The first step to regaining your financial stability is writing down all goals and ideas. A solid financial plan should include the following:

 

 - Short-, long-term, and monthly goals

 - Details and documentation

 

A financial plan is particularly important if you struggle with overwhelming debt. List all of your credit card debt, beginning with the card that has the highest interest rate. To regain financial solvency, address the most pressing debts first.

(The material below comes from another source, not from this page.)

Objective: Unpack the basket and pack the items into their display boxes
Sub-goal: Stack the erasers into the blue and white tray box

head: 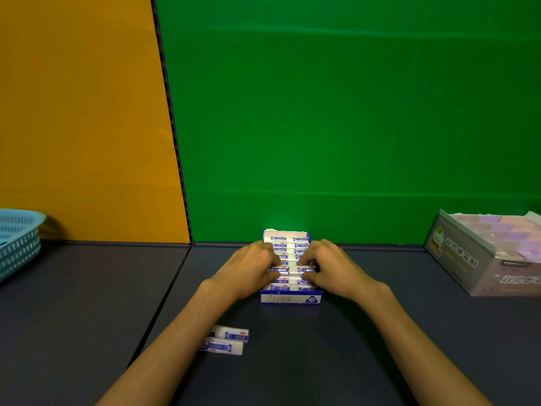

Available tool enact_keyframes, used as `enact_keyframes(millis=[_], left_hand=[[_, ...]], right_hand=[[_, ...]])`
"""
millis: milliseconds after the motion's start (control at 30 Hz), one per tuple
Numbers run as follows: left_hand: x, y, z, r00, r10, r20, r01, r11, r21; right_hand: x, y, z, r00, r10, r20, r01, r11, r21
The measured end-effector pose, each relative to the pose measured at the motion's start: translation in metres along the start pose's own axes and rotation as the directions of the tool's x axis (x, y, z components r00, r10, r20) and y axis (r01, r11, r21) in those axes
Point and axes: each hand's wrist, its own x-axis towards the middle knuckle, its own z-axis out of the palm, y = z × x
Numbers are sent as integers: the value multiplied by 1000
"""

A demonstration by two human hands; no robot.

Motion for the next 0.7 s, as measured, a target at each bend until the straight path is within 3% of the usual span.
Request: enact_keyframes(millis=[467,700], left_hand=[[-2,-1,3,1000,0,-14,0,1000,-2],[-11,-7,0,998,-26,-65,21,996,-83]], right_hand=[[-1,-6,-3,1000,15,8,-15,1000,21],[-4,-14,-5,1000,-1,-2,1,1000,-6]])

Financial planning also includes specific goals, such as buying a new car or house. A financial plan is not an ironclad document. It can be adjusted accordingly.

 

Reduce Debt

Financial planning is a blueprint for success, but the end goal should be fixing your debt-to-income ratio to undo the squeeze on your family’s finances. You can calculate your debt-to-income ratio by dividing recurring monthly debts by your gross monthly income. Maintaining a solid debt-to-income ratio is imperative because it is a prime factor that underwriters look at during the mortgage process.

 

Debt reduction techniques include:

  • Reducing credit card debt
  • Paying other bills, such as utilities, on time
  • Addressing long-term debts such as student loans

Heavy debts, such as student loans, must be worked out with lenders, but there are a variety of programs and consolidation measures that can help you obtain a lower monthly payment.

 

Increase Your Credit Score

Increasing your credit score is a great way to reduce the financial burden on your life. You can improve your score in a short amount of time by paying down debts while paying current bills on time. A good credit score is part of financial stability because it means your debt burden is low. Your score can help you qualify for a mortgage with an affordable interest rate.